# Recomendations on what I should do first



## BigBuckeye (Sep 23, 2008)

Hello all,

So now I have a 1911 GI spec and I am wondering what I should do next..

I am not talking about the learning process, I have already taken steps to get as much education as possible, I am more interested in the hardware.

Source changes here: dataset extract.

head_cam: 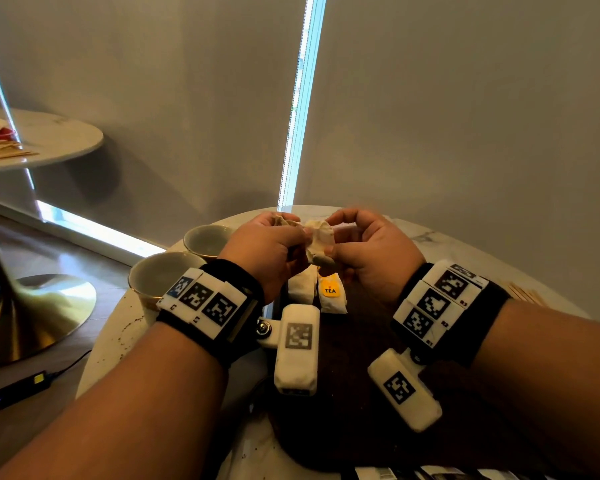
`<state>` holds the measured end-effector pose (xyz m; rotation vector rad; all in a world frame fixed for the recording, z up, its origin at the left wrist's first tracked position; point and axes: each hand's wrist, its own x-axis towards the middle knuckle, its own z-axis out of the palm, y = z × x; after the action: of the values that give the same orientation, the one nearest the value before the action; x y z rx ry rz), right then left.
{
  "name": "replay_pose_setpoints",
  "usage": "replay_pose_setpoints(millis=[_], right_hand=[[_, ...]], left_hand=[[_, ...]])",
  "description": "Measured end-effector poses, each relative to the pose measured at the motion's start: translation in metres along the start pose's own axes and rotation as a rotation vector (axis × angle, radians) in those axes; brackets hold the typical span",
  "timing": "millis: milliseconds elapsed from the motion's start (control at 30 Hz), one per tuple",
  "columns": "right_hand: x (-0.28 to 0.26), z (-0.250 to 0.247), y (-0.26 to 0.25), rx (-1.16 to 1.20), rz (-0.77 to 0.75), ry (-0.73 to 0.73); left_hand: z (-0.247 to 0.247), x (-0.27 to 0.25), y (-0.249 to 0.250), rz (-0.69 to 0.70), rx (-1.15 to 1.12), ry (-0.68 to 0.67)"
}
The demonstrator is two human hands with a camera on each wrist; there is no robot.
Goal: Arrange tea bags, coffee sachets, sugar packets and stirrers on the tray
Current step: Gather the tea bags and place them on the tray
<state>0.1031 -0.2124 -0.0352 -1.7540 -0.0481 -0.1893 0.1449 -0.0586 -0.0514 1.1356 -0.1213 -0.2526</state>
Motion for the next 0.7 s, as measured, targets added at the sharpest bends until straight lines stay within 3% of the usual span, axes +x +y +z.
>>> replay_pose_setpoints(millis=[400, 567, 700], right_hand=[[0.001, -0.002, 0.007, -0.141, -0.009, 0.052], [0.005, -0.005, 0.006, -0.162, 0.099, 0.079], [0.006, -0.003, 0.008, -0.258, 0.205, -0.011]], left_hand=[[0.001, 0.002, 0.002, -0.026, -0.059, 0.024], [-0.003, 0.008, 0.004, -0.052, -0.165, 0.1], [-0.003, 0.01, 0.005, -0.009, -0.148, 0.123]])
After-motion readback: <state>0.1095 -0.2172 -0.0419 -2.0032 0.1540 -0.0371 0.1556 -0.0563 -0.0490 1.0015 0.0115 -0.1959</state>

What are the "must haves" for 1911's?


----------



## Baldy (Jun 21, 2006)

Just shoot it as is untill something needs done or there's something you don't like about it. :smt033


----------



## Wyatt (Jan 29, 2008)

A good holster and a couple extra spare mags. Beyond that it depends on how mall ninja you want to get. :numbchuck:


----------



## unpecador (May 9, 2008)

If you care about becoming a competent shooter then you should spend money on ammo and practice shooting as much as possible.


----------



## Dsig1 (Dec 23, 2007)

I agree with practicing but I also hated the sights when I had my GI. I would have a gunsmith add a dovetail for new rear sights and add a new set of Novak or Heine sights.


----------



## Mike Barham (Mar 30, 2006)

Sights you can see, a trigger you can use, whatever reliability work might be necessary (if any), and perhaps a dehorning job if you plan to carry and train with the gun.

Get six extra mags, a holster system, lots of ammo, and maybe someday an upper-level training course.


----------



## Steve M1911A1 (Feb 6, 2008)

...And an ambidextrous safety.
If you reload, check to see that your pistol's ejection port doesn't contact and deform the brass that comes out of it. If it does, have it modified.
Replace rough or checkered grip panels with smooth ones, and have the pistol's front-and back-straps stippled or checkered.
Have the magazine well beveled ("funneled") to make quick reloads easier, but do not add a separate magazine-well funnel accessory.


----------



## dovehunter (Dec 18, 2007)

If I'm not mistaken, the trigger pull on those are 7 lbs. Have it lowered and practice, practice, practice. If you are going to carry it, get to know it really well. 

Oh before I forget, learn how to strip it to the bear metal.


----------